# [ACTION ITEM]
Transcribe the records word for word, beginning with the first line and ending with the line that contains "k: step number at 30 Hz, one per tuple"; include nothing else.

##### PROVIDED INFORMATION

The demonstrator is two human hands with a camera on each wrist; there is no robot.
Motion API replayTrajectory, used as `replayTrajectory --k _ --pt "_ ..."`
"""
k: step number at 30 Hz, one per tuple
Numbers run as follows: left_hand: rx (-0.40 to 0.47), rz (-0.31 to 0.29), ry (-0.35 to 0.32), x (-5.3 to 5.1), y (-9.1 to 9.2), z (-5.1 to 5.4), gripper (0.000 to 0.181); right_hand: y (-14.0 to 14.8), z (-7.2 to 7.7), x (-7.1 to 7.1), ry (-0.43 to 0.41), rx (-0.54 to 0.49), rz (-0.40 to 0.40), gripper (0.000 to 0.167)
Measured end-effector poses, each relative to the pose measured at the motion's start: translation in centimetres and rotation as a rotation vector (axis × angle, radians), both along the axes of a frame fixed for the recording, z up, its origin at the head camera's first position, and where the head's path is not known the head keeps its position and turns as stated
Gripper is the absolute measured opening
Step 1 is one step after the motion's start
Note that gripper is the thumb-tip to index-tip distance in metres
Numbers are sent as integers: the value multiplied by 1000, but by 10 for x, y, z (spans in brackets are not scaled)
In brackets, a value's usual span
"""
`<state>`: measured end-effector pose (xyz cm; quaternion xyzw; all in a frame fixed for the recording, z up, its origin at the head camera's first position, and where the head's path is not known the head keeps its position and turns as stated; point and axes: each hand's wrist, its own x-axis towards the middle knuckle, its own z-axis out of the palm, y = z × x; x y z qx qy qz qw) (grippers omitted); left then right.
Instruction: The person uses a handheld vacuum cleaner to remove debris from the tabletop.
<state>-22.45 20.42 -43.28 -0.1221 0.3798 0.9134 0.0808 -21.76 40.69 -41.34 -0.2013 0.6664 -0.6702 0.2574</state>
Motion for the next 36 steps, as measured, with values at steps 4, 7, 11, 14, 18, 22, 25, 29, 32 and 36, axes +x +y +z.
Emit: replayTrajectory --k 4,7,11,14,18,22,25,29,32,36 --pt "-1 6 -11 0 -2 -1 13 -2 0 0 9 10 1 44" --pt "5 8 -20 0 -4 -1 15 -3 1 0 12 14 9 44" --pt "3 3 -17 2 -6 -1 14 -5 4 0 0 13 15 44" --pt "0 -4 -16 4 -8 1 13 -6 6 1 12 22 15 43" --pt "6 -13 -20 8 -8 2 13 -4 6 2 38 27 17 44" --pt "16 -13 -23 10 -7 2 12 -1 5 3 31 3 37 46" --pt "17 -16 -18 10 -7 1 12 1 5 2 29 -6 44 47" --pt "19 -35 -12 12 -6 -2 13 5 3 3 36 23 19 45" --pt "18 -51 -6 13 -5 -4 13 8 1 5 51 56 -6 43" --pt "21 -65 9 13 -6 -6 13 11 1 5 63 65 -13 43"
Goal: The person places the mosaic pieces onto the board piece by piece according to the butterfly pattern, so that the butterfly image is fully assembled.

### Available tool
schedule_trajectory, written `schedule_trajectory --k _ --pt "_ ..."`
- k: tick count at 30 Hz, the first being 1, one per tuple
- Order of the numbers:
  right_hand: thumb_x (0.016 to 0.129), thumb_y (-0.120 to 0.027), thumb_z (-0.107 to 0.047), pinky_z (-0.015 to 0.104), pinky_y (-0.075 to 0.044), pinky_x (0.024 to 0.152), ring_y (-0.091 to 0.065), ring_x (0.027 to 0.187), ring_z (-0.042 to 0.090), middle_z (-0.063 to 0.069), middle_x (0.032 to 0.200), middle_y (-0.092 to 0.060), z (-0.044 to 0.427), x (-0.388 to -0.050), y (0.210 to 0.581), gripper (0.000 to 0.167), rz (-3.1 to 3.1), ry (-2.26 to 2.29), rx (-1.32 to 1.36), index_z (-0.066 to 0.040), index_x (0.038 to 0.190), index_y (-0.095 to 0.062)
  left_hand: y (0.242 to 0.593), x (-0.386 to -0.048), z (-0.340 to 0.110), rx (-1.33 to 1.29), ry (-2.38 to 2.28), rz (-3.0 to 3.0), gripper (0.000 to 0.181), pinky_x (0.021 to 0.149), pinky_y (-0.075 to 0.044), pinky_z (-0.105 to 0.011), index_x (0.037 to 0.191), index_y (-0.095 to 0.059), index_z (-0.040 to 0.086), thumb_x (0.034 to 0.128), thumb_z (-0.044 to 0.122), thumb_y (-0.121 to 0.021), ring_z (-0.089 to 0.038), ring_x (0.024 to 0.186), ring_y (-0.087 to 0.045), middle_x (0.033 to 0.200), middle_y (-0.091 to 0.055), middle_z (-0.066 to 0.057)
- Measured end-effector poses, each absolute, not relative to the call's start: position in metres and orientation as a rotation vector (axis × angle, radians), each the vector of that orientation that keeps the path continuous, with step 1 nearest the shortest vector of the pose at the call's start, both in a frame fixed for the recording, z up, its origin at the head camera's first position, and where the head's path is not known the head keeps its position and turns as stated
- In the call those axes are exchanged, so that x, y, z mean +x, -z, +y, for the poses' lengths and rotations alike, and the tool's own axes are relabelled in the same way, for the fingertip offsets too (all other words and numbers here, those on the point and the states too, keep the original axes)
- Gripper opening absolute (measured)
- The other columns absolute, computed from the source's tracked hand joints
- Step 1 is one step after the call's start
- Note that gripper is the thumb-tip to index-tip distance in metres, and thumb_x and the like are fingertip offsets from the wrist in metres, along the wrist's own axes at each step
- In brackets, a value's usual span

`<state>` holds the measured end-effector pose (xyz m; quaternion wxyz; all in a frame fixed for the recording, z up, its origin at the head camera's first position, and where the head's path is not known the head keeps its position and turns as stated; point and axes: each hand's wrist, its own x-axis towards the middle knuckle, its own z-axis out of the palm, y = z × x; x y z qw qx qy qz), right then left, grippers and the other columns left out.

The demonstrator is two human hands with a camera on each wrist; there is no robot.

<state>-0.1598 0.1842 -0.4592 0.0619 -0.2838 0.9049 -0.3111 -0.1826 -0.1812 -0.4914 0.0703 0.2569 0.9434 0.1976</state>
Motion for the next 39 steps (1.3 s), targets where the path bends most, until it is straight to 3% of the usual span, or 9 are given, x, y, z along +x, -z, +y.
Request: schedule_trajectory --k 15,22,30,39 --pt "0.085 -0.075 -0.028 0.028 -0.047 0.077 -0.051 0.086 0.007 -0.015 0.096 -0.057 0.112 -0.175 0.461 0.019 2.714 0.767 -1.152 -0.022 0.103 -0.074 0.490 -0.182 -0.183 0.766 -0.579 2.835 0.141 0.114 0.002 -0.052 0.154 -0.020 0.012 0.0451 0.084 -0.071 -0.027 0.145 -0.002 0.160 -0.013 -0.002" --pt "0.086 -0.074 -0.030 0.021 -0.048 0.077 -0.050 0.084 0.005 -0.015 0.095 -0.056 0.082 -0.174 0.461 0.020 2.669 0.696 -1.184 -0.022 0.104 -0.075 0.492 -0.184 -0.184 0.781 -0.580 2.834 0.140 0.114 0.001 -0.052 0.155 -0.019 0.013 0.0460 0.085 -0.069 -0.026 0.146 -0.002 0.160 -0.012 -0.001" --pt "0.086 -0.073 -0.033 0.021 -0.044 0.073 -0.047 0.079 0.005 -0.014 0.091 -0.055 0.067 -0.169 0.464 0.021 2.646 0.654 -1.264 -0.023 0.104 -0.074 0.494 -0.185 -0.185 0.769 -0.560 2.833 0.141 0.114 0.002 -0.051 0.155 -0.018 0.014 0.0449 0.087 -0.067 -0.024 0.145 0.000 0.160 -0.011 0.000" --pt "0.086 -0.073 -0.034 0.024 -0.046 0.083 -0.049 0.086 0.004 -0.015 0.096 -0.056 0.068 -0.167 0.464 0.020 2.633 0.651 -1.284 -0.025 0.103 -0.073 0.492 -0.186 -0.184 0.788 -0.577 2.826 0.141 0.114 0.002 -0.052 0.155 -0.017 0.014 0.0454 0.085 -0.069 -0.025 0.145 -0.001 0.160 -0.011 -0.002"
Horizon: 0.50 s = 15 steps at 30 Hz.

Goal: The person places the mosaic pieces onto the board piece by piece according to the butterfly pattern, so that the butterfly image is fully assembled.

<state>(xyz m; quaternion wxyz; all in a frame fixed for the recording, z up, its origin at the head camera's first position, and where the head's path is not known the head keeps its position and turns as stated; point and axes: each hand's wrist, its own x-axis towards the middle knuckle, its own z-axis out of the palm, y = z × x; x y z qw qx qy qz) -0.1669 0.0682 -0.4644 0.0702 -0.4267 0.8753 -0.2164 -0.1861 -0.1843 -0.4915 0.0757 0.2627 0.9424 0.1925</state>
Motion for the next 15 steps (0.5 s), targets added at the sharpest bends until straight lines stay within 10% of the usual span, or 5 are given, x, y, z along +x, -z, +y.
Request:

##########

# [RESPONSE AREA]
The demonstrator is two human hands with a camera on each wrist; there is no robot.
Motion API replayTrajectory, used as `replayTrajectory --k _ --pt "_ ..."`
"""
k: step number at 30 Hz, one per tuple

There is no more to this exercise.